Military Medicine, Jan 2003 by Robertson, Lucy J

Parasitological Analysis of Water Samples

The analytical method used is based on a standard technique, U.S. Environmental Protection Agency (EPA) Method 1623.(12) Rather than using capsule filtration, membrane filtration of the sample was used.(13) Although membrane filtration is more cumbersome than capsule filtration, it is considerably less expensive and has been used successfully by the Section of Parasitology at The Norwegian School of Veterinary Science14,15 as well as various other laboratories worldwide.

Before the analytic procedure was commenced, the sample was shaken thoroughly, and a small volume was removed for turbidity measurement (Hach turbidimeter 2100A).

In brief, the analytical technique is divided into five sections: (a) membrane filtration, (b) elution from the membrane filter, (c) concentration by centrifugation, (d) isolation of the parasites by immunomagnetic separation, and (e) detection and identification by immunofluorescence assay, using light microscopy with Normaski (differential interference contrast) optics for confirmation of identity,

For the control samples, microscopic examination and counts were made on 10% (1-L equivalents) of the sample concentrate. For the filtered samples, the whole of the final sample was screened by microscopy (10-L equivalents).

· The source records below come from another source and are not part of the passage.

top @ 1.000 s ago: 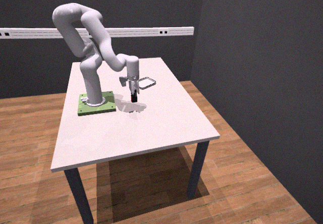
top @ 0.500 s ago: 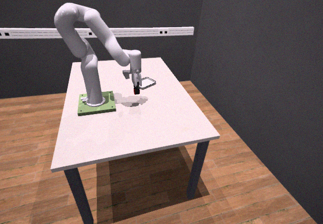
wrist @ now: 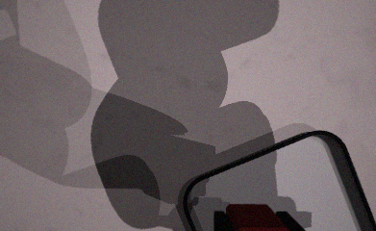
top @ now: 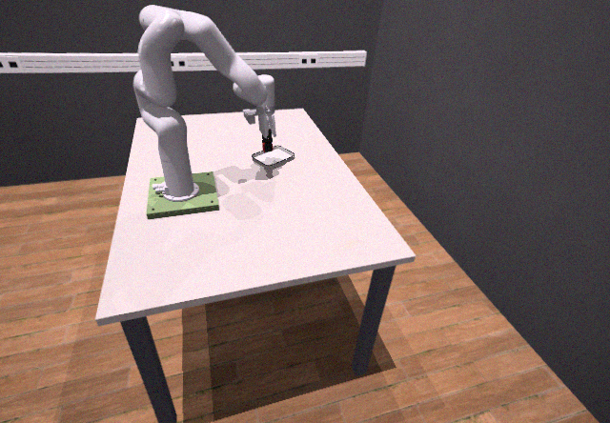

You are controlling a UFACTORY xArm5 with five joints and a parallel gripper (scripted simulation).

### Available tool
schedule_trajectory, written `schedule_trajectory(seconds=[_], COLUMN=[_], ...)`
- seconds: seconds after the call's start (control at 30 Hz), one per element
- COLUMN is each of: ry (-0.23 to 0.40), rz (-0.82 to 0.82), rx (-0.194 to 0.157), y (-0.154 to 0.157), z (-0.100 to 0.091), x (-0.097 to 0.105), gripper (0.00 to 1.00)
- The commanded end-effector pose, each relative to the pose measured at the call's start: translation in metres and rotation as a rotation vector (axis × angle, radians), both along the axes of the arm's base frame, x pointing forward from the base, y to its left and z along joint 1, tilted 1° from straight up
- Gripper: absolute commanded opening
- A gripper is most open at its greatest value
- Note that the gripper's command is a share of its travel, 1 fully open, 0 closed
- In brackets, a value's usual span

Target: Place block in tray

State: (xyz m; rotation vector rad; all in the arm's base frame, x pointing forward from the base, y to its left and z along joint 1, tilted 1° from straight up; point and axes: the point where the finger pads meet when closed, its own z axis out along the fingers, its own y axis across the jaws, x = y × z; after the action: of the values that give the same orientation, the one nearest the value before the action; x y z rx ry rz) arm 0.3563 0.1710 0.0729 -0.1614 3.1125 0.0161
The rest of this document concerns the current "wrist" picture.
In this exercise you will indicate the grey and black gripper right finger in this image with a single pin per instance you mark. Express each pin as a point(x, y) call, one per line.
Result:
point(289, 221)

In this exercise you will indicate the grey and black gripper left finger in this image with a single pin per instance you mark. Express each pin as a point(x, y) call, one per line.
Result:
point(221, 222)

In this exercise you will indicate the dark red block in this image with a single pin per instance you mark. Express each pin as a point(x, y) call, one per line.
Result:
point(254, 217)

The timing of the sequence of analytical procedures followed those stipulated in U.S. EPA Method 1623 with the exception of storage of samples prior to filtration (U.S. EPA Method 1623 stipulates that sample processing should begin within 24 hours of sample collection). Whereas the filtered water samples were stored overnight (approximately 20 hours) before processing commenced, the control water samples were stored for approximately 56 hours before processing commenced. However, previous research has indicated that water samples may be stored in plastic carboys for up to 2 weeks without any significant effect on oocyst or cyst recovery.16

Results

Turbidity Measurements

The turbidity of the inoculated, unfiltered water was 1.0 nephlometric turbidity units (NTU). Following filtration, turbidity initially increased to 4.0 NTU, then increased further to 11.0 NTU, before decreasing again to similar levels to those of the unfiltered water (Table I). The increase in turbidity was presumably attributable to particles of the filter material being carried into the filtered water. These particles could be clearly seen following concentration of the membrane filter eluate. Although the turbidity increased in the filtered water, the amount of some particulate matter decreased as would be expected. This meant that the membrane filtration of the filtered water could be completed much more rapidly than for the control samples of unfiltered water.

Parasitological Analysis

The mean concentrations ( /-SD) of both parasites per 1-L equivalent of unfiltered water were calculated to be 273.5 /- 23.5 for Cryptosporidium and 191.8 /- 8.1 for Giardia. Calculations of removal efficiency were based on calculated means in 10 L of unfiltered water (2,735 Cryptosporidium oocysts per 10 L and 1,918 Giardia cysts per 10 L; Table I).